Should you skip meals to lose weight?

Can skipping meals help you cut calories? Does it matter when you eat your meals? These questions never get old, because if somehow we could arrange the same amount of food so that our bodies registered fewer calories, we could lose weight without sacrifice.

Researchers are trying to figure out meal frequency, meal timing and their effect on weight; here’s the latest.

Eating after dark

A new study from the University of Pennsylvania simulated the eating rhythms of many teens and college-aged kids I know – eating all your meals between noon and 11pm – and compared them to a more traditional 8am-7pm eating schedule.

The researchers found that during the 8 weeks of late meals the volunteers not only gained weight, they also experienced metabolic downsides: insulin, glucose, cholesterol and triglycerides increased.

The same small group of people, when on the 8-week early-meal schedule, had higher levels of the “appetite” hormone ghrelin earlier in the day, and their “satiety” hormone leptin peaked later in the day. This suggests that eating early helps prevent overeating in the evening and night.

This study suggests that controlling appetite and weight might just be easier if we stick to eating when there’s light outside. Shifting the meal schedule forward – Spain style – might be unfavorable to our figure and health.

Skipping meals in the name of weight loss

Popular diet trends suggest that doing away with a meal --- breakfast or dinner -- is a simple way to cut on intake and control weight. Many experts strongly disagree: Skipping breakfast, they argue, has been linked to increased risk of obesity in several studies. The evidence is far from conclusive, but there’s concern that a nocturnal lifestyle, one in which the bulk of food is eaten later, is unfriendly to our metabolism. Several studies even showed that skipping breakfast slows it.

A new study in the American Journal of Clinical Nutrition looks at this question from a different angle, and compares skipping breakfast to skipping dinner. The researchers, who studied a small, 17-volunteer group of young people (21-30 year olds) had them skip breakfast one day, and on another day skip dinner, and compared that situation to the same people on a regular 3-meal-a-day schedule. The daily caloric intake was maintained in all 3 situations.

To their surprise, the researchers found that skipping a meal, whether breakfast or dinner, didn’t affect overall energy burning negatively. Actually, meal skipping increased energy burning a little! However, stress hormones spiked when breakfast was skipped, and there were higher levels of insulin after meals.

This was a very controlled study, in which the participants ate regimented meals in a caloric chamber. They weren’t able to act on hunger. It very well might be that skipping breakfast’s effect centers on stimulating a big appetite, and not on slowing metabolism. In an uncontrolled environment, skipping a meal might come to bite you – building a ravenous appetite and an I’ll-eat-anything behavior.

Bottom line

Making time for meals, especially for breakfast, is a healthy habit, or at least a habit that healthy people tend to adopt.

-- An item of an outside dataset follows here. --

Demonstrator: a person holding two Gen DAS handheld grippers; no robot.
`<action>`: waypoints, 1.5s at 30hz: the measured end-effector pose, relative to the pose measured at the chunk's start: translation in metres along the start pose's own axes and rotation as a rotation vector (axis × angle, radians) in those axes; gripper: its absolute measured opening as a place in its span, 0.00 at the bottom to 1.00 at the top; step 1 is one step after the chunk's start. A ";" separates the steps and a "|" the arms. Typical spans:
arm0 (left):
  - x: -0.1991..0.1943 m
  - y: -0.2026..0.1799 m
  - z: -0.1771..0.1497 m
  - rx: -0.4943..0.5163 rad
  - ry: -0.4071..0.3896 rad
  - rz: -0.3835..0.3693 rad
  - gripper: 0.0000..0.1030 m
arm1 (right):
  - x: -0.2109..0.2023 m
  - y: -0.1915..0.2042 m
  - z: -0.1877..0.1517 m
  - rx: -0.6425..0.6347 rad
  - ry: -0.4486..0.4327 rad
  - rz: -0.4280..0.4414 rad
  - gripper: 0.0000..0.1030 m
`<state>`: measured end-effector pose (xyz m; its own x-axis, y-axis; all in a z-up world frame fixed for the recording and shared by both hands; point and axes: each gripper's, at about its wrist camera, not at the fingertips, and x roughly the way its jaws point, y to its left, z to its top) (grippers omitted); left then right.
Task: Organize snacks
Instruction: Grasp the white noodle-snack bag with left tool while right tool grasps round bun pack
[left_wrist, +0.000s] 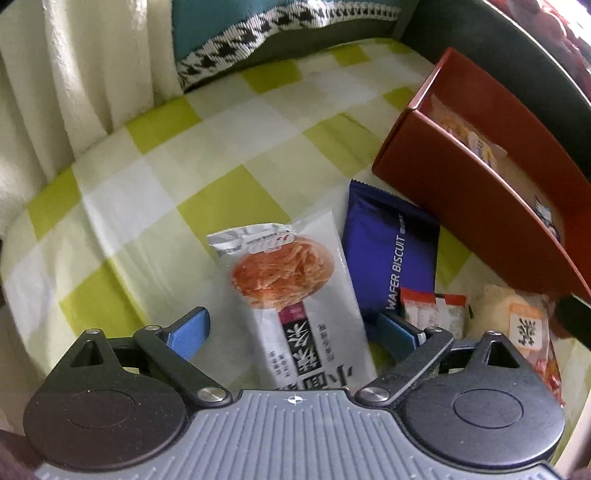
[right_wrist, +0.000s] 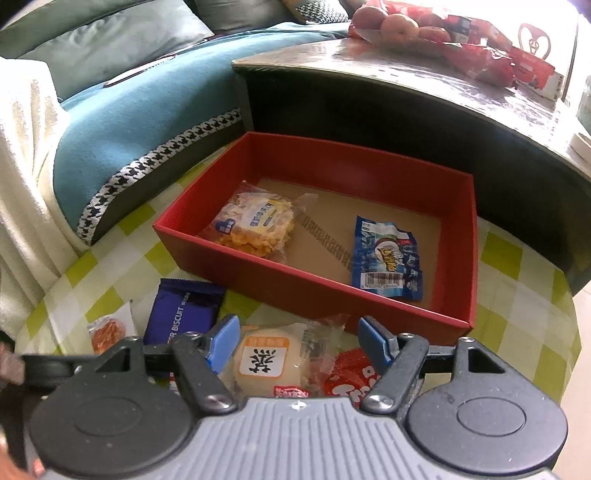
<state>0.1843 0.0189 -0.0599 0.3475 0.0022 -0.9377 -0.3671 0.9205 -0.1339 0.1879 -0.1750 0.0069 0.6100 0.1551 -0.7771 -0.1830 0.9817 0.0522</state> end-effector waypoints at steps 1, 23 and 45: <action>0.001 -0.002 -0.001 0.010 -0.009 0.018 0.94 | -0.001 -0.002 0.000 0.000 0.002 0.000 0.70; -0.020 0.006 -0.012 0.205 -0.027 -0.032 0.85 | 0.033 0.006 -0.001 -0.010 0.118 0.034 0.76; -0.017 0.014 -0.010 0.206 -0.005 -0.034 0.66 | 0.047 0.010 -0.012 -0.052 0.168 0.037 0.70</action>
<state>0.1643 0.0279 -0.0489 0.3614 -0.0283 -0.9320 -0.1709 0.9806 -0.0960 0.2052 -0.1590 -0.0369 0.4658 0.1659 -0.8692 -0.2449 0.9681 0.0535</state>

Although there’s support for the notion that regular meals are friendly to your waistline, not to mention to your disposition and ability to concentrate, the evidence is not clear-cut.

And while eating breakfast is the habit of slimmer people, that doesn’t mean that skipping breakfast makes you fat. Midnight, on the other hand, is the time when the junkiest foods are eaten – it’s a good idea to close the kitchen early.

There’s great variability between people and no rule fits all. So if you absolutely just hate eating breakfast, you’re excused.

For most of us, waking up in time and planning for breakfast is a way to start the day right! And that’s especially true for kids – breakfast before school is a must!

The most important variable in weight maintenance though is what you eat, and how much of it. The what is more important than the when.

Dr. Ayala

Making time for meals, especially for breakfast, is a healthy habit, or at least a habit that healthy people tend to adopt.